The Australian and New Zealand forces landed on Gallipoli on 25 April, meeting fierce resistance from the Ottoman Turkish defenders. What had been planned as a bold stroke to knock Turkey out of the war quickly became a stalemate, and the campaign dragged on for eight months. At the end of 1915 the allied forces were evacuated, after both sides had suffered heavy casualties and endured great hardships. Over 8,000 Australian soldiers had been killed. News of the landing on Gallipoli had made a profound impact on Australians at home, and 25 April soon became the day on which Australians remembered the sacrifice of those who had died in the war.

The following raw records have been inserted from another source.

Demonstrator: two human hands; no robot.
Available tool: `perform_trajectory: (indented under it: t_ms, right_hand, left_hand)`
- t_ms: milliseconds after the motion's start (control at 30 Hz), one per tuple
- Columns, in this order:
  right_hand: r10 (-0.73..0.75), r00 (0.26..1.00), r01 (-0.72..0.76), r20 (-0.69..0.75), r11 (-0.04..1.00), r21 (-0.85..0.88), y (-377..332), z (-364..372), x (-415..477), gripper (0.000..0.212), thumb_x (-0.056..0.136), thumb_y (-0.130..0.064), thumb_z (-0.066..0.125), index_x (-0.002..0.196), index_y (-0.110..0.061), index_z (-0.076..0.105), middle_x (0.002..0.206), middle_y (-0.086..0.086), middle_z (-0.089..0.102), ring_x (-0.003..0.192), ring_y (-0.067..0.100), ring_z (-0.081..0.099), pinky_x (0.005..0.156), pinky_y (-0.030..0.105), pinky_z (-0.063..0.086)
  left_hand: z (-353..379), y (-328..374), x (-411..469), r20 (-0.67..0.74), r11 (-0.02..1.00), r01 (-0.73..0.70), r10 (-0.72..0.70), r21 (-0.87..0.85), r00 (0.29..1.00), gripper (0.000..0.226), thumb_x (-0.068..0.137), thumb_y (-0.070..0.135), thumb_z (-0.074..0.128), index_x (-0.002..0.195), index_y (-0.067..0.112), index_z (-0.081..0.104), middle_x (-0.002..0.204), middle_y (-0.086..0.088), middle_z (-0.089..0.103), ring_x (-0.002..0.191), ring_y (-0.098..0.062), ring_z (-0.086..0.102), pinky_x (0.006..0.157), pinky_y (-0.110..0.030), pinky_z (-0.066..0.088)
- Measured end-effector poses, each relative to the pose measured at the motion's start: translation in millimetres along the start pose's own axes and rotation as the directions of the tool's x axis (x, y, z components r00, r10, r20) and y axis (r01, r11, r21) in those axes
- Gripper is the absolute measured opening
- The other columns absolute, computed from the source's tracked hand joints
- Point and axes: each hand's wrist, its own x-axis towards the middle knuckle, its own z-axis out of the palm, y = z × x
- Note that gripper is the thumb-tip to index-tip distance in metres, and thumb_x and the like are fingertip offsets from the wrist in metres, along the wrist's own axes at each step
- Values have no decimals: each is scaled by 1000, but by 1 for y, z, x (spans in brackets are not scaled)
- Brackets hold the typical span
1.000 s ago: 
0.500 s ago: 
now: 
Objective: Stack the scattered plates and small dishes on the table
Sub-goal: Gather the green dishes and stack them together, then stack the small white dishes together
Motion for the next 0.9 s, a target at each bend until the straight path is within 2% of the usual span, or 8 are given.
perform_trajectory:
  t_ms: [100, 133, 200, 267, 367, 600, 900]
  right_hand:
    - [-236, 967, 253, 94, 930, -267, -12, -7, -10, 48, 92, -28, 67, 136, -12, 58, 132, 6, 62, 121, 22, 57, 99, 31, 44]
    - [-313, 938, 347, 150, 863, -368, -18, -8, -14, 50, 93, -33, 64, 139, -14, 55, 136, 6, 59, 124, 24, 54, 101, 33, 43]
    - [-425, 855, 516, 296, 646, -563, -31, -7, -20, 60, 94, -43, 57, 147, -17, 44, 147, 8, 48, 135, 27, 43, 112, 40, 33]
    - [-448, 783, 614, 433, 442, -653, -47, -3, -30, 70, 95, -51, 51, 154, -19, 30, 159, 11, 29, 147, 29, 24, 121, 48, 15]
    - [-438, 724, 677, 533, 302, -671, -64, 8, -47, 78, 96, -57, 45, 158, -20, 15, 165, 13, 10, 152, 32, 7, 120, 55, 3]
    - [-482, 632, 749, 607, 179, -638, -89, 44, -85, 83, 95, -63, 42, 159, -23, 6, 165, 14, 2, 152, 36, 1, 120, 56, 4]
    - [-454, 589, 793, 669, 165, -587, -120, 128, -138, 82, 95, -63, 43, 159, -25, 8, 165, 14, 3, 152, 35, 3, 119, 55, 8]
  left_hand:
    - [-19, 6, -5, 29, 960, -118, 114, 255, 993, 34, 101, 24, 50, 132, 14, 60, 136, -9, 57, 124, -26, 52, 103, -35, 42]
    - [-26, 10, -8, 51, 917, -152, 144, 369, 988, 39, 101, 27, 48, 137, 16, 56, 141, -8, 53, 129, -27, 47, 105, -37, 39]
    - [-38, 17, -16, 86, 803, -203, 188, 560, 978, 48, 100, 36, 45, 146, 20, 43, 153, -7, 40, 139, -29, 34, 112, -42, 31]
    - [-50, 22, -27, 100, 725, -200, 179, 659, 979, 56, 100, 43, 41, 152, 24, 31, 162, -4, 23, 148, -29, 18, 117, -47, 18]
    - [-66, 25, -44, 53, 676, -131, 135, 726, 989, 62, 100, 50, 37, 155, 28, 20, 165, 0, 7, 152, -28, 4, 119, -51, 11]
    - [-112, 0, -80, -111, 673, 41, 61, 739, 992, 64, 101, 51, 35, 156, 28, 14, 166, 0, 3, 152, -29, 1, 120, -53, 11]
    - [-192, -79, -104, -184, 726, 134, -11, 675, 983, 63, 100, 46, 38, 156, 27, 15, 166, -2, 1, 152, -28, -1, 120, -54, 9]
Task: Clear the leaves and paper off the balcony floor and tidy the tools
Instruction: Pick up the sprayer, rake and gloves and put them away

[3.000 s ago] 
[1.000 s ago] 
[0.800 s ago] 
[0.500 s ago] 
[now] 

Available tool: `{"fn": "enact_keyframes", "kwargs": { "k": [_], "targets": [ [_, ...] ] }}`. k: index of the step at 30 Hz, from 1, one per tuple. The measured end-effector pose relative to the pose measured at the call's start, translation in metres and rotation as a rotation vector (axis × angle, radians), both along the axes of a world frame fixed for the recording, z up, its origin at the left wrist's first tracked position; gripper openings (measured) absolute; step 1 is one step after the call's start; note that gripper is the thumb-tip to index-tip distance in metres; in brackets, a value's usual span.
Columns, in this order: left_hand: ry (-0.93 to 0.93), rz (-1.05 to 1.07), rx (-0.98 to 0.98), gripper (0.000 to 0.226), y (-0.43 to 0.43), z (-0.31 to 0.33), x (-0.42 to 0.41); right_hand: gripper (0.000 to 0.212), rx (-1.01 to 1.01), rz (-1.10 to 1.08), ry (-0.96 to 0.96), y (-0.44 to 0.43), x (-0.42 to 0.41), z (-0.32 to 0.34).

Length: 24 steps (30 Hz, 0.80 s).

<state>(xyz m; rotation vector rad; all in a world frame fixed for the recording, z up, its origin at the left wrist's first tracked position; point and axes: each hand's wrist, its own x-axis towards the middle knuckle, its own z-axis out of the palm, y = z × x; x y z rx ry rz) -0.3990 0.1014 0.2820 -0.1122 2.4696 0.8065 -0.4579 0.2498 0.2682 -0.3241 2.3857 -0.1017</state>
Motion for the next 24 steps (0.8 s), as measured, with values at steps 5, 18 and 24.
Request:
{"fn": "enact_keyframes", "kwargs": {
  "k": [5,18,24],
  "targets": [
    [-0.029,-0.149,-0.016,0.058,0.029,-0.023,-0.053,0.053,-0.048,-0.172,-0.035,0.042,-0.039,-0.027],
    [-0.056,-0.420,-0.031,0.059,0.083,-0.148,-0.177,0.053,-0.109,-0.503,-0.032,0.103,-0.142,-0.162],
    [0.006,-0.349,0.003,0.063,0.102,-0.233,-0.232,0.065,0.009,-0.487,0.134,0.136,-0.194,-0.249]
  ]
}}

ANZAC Day has now grown to become perhaps the most important national day in Australia. In addition to recognising the service and sacrifice of all Australians who have served in war or on peacekeeping operations, ANZAC Day has become core to the identity of Australia itself, a day on which Australians reflect on the Anzac spirit and its place in Australia today.
Hawthorn's ANZAC Locals
Amongst the first Australian convoy that set out for Word War One were over 100 local residents and traders from the Glenferrie and Hawthorn area. Glenferrie Traders Association will commemorate the 100 year anniversary of ANZAC Day with a display of “Ode of Remembrance”, an ode taken from Laurence Binyon’s poem, “For the Fallen”, which was first published in The Times in September 1914.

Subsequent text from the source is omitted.